For a pet / weed clearing I'd recommend a couple of wethers (fixed male).  Wethers tend to be calmer in all breeds.

I'm partial to pygmies but it sounds like you want something a little bigger


----------



## 20kidsonhill (Jul 3, 2011)

I love boer and their are some very gentle ones, like everything else, it can depend. but compared to large nubians or kiko they are on the gentlier side. especially when worked with on a regular basis.  You may wish to consider looking around at some farms with some older does that they want to retire to pasture, they would be especially gentle if they are used to being shown. Just a thought, don't know how many farms would be in your area.  I was assumming you aren't talking about breeding and having babies, just a small herd to keep around.  
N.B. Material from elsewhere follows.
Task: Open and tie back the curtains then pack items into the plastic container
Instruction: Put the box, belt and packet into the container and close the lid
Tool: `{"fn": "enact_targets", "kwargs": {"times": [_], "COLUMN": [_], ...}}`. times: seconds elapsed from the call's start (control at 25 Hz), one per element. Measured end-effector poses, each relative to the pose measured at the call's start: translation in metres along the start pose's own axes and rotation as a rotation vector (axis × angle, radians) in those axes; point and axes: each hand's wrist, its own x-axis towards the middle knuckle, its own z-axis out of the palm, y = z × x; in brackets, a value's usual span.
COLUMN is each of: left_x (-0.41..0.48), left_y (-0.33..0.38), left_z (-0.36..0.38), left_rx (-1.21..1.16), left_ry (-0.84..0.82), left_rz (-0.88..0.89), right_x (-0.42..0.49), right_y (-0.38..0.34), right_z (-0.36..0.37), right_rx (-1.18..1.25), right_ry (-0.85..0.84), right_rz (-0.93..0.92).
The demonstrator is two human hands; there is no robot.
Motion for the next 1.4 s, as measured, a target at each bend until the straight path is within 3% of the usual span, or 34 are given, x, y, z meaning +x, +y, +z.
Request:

i guess the down side to starting with older goats would be possibly more health issues. And boer goats probably cost more than some other breeds, since meat prices are pretty high. Compared to buying some whethered dwarf or milking breeds, they are pretty cheap.


----------



## Jackson62 (Jul 4, 2011)

Thanks, I think I will stick with my plan for 2 mini nubian wethers.  Smaller housing and more manageable I just love the long ears!


----------



## Goatherd (Jul 4, 2011)

Here's a thought...since you like the look of the Boer and also the long, pendulous ears of the Nubian, why not consider a Boer/Nubian cross?
Obviously, I'm suggesting this as these are the goats I have and they have gentle, sweet personalities and their looks are just plain cute.
As has been mentioned, the individual personality of the goat is going to be just that, individual, but as a whole, you'll find them to be a pleasing goat.
And as always, I'll even show you how cute they are!


----------



## helmstead (Jul 4, 2011)

Goatherd said:
			
		

> And as always, I'll even show you how cute they are!
> 
> http://i4.photobucket.com/albums/y111/Michael3215/goats/LiviesKids/P1010232.jpg


Yep  adorable!

If I were ever to start a commercial herd, it'd be Nubian does (for the milk) and a Boer buck...two of the cutest baby breeds, mixed...ahhhh.


----------



## Jackson62 (Jul 4, 2011)

Goatherd said:
			
		

> Here's a thought...since you like the look of the Boer and also the long, pendulous ears of the Nubian, why not consider a Boer/Nubian cross?
> Obviously, I'm suggesting this as these are the goats I have and they have gentle, sweet personalities and their looks are just plain cute.
> As has been mentioned, the individual personality of the goat is going to be just that, individual, but as a whole, you'll find them to be a pleasing goat.
> And as always, I'll even show you how cute they are!
> ...


They are the cutest goats!  How much do they weigh when full grown?


----------



## 20kidsonhill (Jul 4, 2011)

Jackson62 said:
			
		

> Goatherd said:
> 
> 
> 
> ...


Huge!!!!

Females 120 to 200

Males 200 to 300 on up.  

there are some smaller blood-lines but you would have to do your research. 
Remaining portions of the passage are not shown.